Dual-signal readout sensing of ATP content in single dental pulp stem cells during differentiation via functionalized glass nanopipettes.

Adenosine triphosphate (ATP) is regarded as the "energy currency" in living cells, so real-time quantification of content variation of intracellular ATP is highly desired for understanding some important physiological processes. Due to its single-molecule readout ability, nanopipette sensing has emerged as a powerful technique for molecular sensing. In this study, based on the effect of targeting-aptamer binding on ionic current, and fluorescence resonance energy transfer (FRET), we reported a dual-signal readout nanopipette sensing system for monitoring ATP content variation at the subcellular level.

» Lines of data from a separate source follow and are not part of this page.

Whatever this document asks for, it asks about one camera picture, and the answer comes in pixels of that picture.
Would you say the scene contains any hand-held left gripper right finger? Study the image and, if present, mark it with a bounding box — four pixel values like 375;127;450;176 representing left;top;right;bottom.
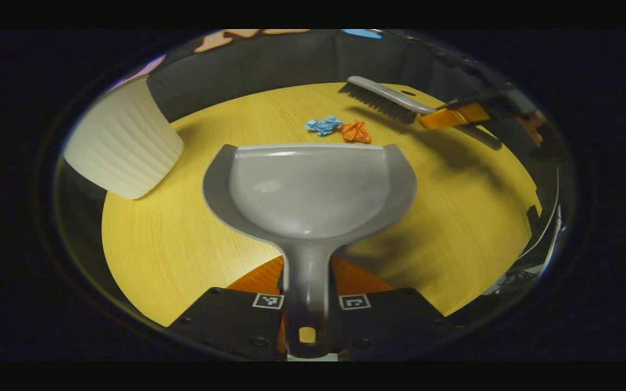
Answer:
328;255;455;360

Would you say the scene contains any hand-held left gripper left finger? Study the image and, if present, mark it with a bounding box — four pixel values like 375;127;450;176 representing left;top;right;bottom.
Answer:
169;255;286;362

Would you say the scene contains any small grey broom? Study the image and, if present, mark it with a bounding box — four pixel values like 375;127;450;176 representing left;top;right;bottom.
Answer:
339;76;503;150

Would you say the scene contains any orange paper trash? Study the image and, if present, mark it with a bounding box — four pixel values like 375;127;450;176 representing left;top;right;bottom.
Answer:
340;121;372;144

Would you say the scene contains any blue paper trash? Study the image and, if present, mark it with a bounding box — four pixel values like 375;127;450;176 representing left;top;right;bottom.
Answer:
305;116;342;136

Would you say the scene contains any grey plastic dustpan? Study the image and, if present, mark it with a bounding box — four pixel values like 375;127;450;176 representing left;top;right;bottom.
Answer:
202;143;418;359

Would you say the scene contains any white ribbed garbage bin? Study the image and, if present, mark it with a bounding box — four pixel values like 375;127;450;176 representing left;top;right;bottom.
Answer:
63;76;184;200

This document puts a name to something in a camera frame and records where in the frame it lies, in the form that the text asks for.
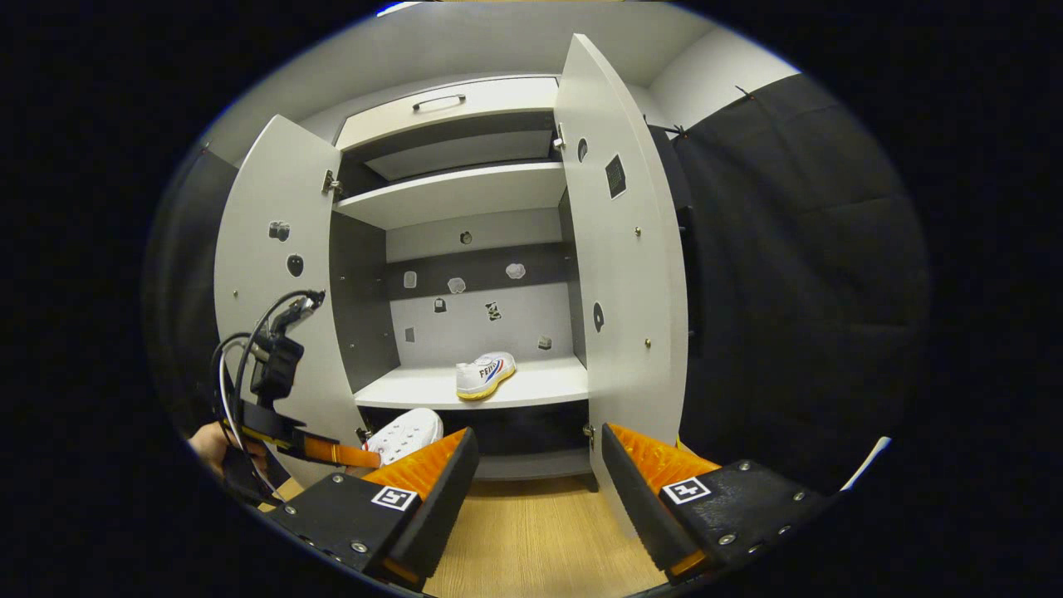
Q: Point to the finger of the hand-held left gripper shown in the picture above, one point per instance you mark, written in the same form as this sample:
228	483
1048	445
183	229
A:
340	453

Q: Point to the white cabinet drawer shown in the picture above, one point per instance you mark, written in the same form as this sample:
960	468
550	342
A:
498	100

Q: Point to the black backdrop cloth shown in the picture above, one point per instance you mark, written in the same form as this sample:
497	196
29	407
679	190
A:
789	291

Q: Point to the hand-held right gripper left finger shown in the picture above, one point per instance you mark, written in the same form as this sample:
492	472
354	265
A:
436	515

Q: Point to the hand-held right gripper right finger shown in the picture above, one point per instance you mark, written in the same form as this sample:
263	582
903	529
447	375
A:
639	515

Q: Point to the long ceiling light panel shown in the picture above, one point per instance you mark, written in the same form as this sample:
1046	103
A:
399	8

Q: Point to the white shoe red blue stripes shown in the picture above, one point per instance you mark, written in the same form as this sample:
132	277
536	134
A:
482	378
411	432

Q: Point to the white cabinet door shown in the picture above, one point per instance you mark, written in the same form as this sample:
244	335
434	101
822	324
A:
623	274
274	191

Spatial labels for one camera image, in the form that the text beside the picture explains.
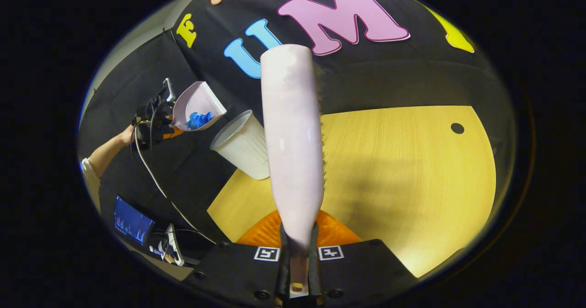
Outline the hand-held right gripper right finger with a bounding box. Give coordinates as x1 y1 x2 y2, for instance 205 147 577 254
307 210 419 308

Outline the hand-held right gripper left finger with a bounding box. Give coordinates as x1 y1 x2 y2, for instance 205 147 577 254
183 210 293 308

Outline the dark blue paper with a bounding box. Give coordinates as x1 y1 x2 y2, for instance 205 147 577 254
185 112 205 131

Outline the pink plastic dustpan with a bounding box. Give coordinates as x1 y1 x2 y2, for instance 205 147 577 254
172 81 227 132

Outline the white ribbed garbage bin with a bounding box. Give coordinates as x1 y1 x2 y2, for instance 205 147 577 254
210 110 271 180

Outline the small pink broom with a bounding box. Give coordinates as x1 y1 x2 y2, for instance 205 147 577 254
260 44 326 299

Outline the wooden desktop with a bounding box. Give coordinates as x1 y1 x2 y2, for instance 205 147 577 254
207 106 497 279

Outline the white and black device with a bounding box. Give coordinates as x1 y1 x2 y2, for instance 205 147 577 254
149 223 185 266

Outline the laptop with blue screen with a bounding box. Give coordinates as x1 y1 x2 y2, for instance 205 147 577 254
113 195 155 246

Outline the thin grey cable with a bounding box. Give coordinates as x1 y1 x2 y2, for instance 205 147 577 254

In the presence of ATP, the complementary DNA-modified gold nanoparticles (cDNAs-AuNPs) were released from the inner wall of the nanopipette, which leads to sensitive response variations in ionic current rectification and fluorescence intensity. The developed nanopipette sensor was capable of detecting ATP in single cells, and the fluctuation of ATP content in the differentiation of dental pulp stem cells (DPSCs) was further quantified with this method. The study provides a more reliable nanopipette sensing platform due to the introduction of fluorescence readout signals. Significantly, the study of energy fluctuation during cell differentiation from the perspective of energy metabolism is helpful for differentiation regulation and cell therapy.